The ceiling’s surviving panels feature Hindu deities and scenes connected to the Ramayana. A contemporary artist or designer will also be commissioned to create new panels for areas where pieces from the original ceiling are missing. The decision will allow the installation to bring historic craftsmanship into conversation with modern South Asian creativity.
Another important work planned for display is a large copy of a painting from the Ajanta caves in India. The approximately five metre wide artwork depicts stories from the Jataka tales. The V&A’s copy was commissioned in the 19th century and created by students from the Bombay School of Art under John Griffiths. It is undergoing conservation work before the gallery reopens.
The gallery will also feature an 18th century ivory domestic shrine designed in the form of a South Indian temple and dedicated to Vishnu. Alongside historic objects, visitors will encounter modern and contemporary South Asian art and design in the permanent gallery for the first time. This shift reflects a broader understanding that South Asian culture is not only a subject of the past. It remains a living, evolving force shaped by artists, designers and communities around the world.
The new presentation will be organized across three broad periods: early and medieval South Asia, early modern South Asia and the modern era. This structure will allow the museum to explore artistic developments across centuries while also showing how ideas, materials and techniques travelled across borders. It will also help visitors understand that South Asia cannot be reduced to a single country, religion, empire or cultural identity.
One of the most important aspects of the transformation is the role of community participation. The museum has worked with young people and multigenerational groups from Britain’s South Asian diaspora to discuss gallery themes, object displays and interpretation. The goal is to create a gallery shaped not only by institutional expertise but also by the voices of communities with personal connections to the histories being presented.
This approach is especially significant because many museums across Europe and North America are reconsidering how they explain the acquisition of historical objects during periods of empire. Decolonizing a museum does not mean removing history or replacing scholarship with slogans. At its best, it means providing visitors with more context, greater transparency and a clearer understanding of the power structures that influenced how collections were assembled.
For the V&A, the redesign offers an opportunity to acknowledge difficult questions without losing sight of artistic achievement. South Asia’s cultural history is filled with extraordinary craftsmanship, intellectual exchange and creative innovation. Presenting that history honestly requires museums to discuss both the brilliance of the objects and the circumstances that brought many of them into Western institutions.

The transformation also reflects the growing influence of South Asian communities in Britain, Canada and other parts of the diaspora. For younger visitors, seeing their heritage represented thoughtfully within a major international museum can create a deeper connection to history. For visitors from other backgrounds, the gallery can serve as an invitation to understand a region whose artistic traditions have shaped global culture for centuries.
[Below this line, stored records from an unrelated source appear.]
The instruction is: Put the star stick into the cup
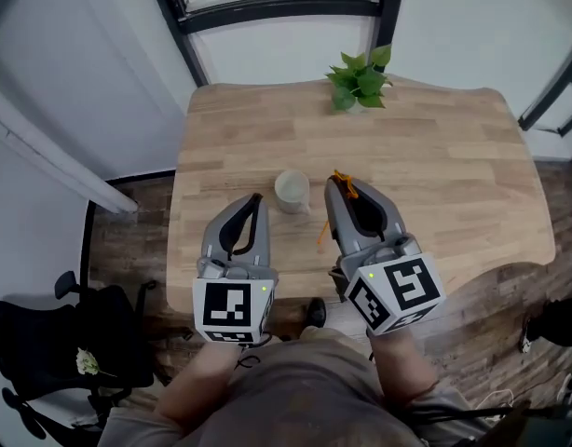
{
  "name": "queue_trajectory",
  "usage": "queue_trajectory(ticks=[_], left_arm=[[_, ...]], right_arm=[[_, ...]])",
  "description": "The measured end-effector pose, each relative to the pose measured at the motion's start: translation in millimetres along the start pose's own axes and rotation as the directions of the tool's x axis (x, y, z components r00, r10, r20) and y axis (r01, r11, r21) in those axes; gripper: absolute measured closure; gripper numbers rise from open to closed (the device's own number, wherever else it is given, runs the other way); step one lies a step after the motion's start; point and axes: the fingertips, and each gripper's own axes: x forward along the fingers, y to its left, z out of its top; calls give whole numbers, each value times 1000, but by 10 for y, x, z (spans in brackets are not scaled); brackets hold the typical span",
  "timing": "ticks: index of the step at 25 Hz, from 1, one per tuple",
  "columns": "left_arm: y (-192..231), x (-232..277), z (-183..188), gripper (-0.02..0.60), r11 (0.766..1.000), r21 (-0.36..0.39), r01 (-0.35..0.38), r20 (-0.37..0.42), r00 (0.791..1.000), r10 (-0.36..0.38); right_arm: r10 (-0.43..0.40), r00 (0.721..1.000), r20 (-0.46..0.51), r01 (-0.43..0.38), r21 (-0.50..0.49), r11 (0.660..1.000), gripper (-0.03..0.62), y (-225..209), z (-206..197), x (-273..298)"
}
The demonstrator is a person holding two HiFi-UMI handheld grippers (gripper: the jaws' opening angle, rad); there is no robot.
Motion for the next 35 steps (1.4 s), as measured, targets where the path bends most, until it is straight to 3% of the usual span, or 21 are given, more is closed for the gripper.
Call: queue_trajectory(ticks=[8,15,24,35], left_arm=[[217,123,225,581,995,-3,-95,60,994,95],[471,248,229,581,991,-30,-131,64,989,133],[834,652,-62,581,993,-73,-92,5,996,92],[942,1117,-620,581,990,-142,-5,-88,996,-8]], right_arm=[[113,993,45,-112,-21,993,551,20,275,340],[151,988,43,-150,-27,988,551,58,349,649],[104,994,-20,-104,-15,994,551,-108,116,1158],[55,987,-154,-46,58,997,551,-359,-646,1543]])
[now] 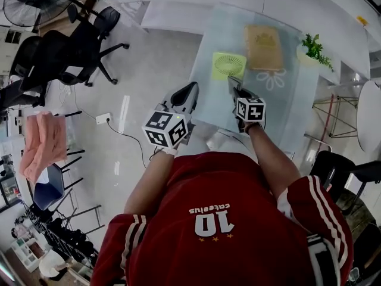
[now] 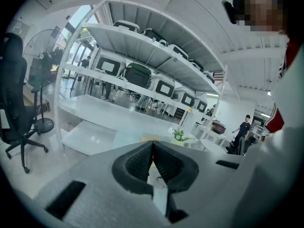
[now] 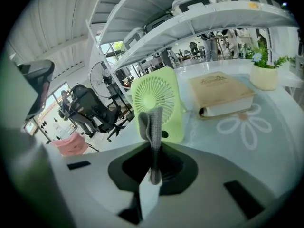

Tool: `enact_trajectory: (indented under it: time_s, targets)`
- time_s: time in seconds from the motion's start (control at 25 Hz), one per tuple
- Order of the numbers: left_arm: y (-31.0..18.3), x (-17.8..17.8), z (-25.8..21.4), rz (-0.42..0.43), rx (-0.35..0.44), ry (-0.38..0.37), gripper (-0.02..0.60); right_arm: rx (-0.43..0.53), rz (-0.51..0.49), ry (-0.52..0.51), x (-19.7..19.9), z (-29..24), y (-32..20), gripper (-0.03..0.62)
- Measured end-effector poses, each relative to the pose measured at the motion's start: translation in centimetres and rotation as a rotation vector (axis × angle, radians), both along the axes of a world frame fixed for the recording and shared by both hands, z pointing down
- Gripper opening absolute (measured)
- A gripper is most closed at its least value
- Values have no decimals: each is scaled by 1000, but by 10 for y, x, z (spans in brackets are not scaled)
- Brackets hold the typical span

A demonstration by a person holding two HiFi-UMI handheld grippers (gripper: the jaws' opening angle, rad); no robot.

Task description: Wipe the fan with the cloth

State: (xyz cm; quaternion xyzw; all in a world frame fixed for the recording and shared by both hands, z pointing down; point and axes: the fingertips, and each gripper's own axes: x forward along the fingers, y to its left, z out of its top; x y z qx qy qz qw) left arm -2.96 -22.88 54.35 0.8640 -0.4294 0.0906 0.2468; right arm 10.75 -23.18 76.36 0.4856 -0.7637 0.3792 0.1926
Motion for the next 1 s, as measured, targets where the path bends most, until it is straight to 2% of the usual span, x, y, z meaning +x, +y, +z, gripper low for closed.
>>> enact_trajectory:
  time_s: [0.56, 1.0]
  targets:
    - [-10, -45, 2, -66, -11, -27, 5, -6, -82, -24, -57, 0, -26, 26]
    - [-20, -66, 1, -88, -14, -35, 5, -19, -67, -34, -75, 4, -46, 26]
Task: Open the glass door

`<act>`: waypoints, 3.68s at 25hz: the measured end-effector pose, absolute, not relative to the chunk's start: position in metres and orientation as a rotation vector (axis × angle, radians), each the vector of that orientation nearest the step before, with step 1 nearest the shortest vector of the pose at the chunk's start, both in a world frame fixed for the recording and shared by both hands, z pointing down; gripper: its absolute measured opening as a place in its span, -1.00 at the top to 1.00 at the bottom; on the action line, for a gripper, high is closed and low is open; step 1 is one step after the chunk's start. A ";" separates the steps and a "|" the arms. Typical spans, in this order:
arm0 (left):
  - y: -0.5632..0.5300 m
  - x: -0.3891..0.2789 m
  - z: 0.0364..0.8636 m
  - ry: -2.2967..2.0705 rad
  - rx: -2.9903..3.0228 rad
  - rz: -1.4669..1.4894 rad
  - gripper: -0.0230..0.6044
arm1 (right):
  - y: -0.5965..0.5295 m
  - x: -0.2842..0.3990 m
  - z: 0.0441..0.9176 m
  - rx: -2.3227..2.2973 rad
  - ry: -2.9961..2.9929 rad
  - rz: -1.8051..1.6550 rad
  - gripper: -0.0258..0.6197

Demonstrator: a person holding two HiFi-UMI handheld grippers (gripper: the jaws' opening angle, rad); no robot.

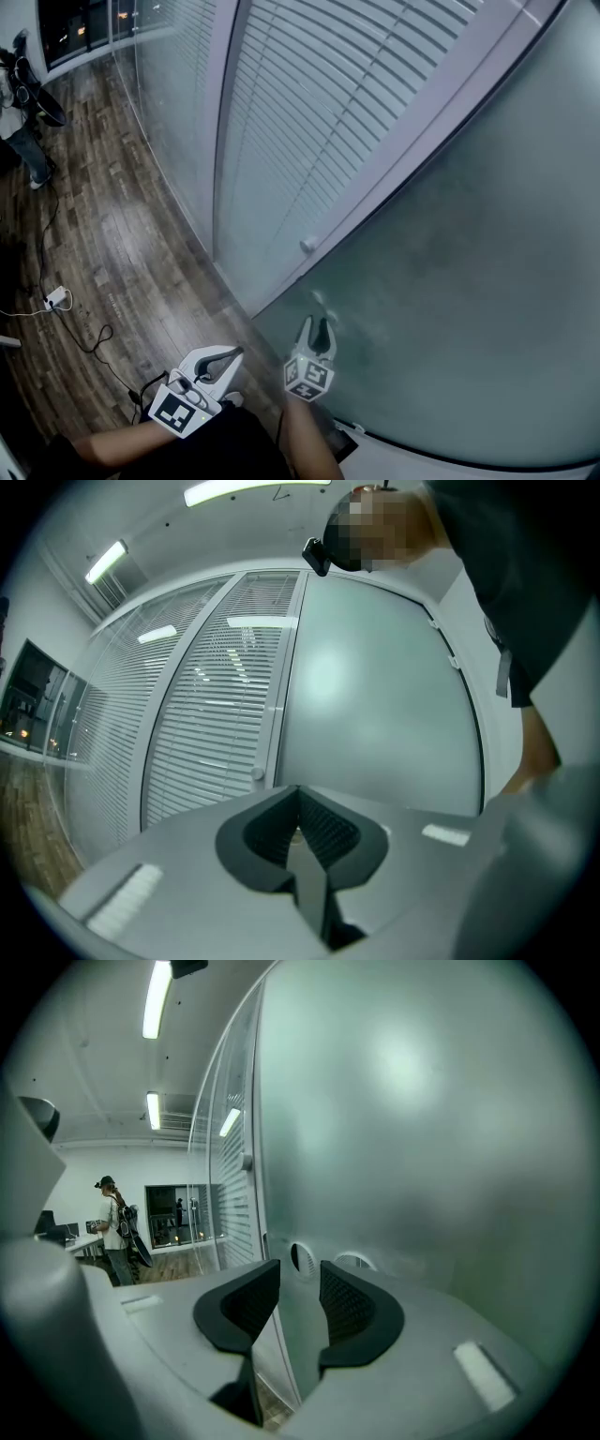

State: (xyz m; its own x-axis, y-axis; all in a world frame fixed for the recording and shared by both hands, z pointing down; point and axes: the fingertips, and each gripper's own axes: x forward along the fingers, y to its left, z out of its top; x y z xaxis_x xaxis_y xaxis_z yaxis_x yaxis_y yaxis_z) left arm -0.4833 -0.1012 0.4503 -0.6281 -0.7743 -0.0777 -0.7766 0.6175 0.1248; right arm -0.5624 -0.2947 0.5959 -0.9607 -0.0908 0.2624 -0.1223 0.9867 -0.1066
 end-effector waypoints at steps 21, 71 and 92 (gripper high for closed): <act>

When the renewed South Asia Gallery opens in 2028, it will offer more than a redesigned exhibition space. It will provide a new model for how museums can approach cultural history with greater honesty, curiosity and respect. By bringing historic masterpieces, contemporary voices and colonial context into the same conversation, the V&A is attempting to create a gallery that reflects both the beauty of South Asian art and the complexity of its journey across time.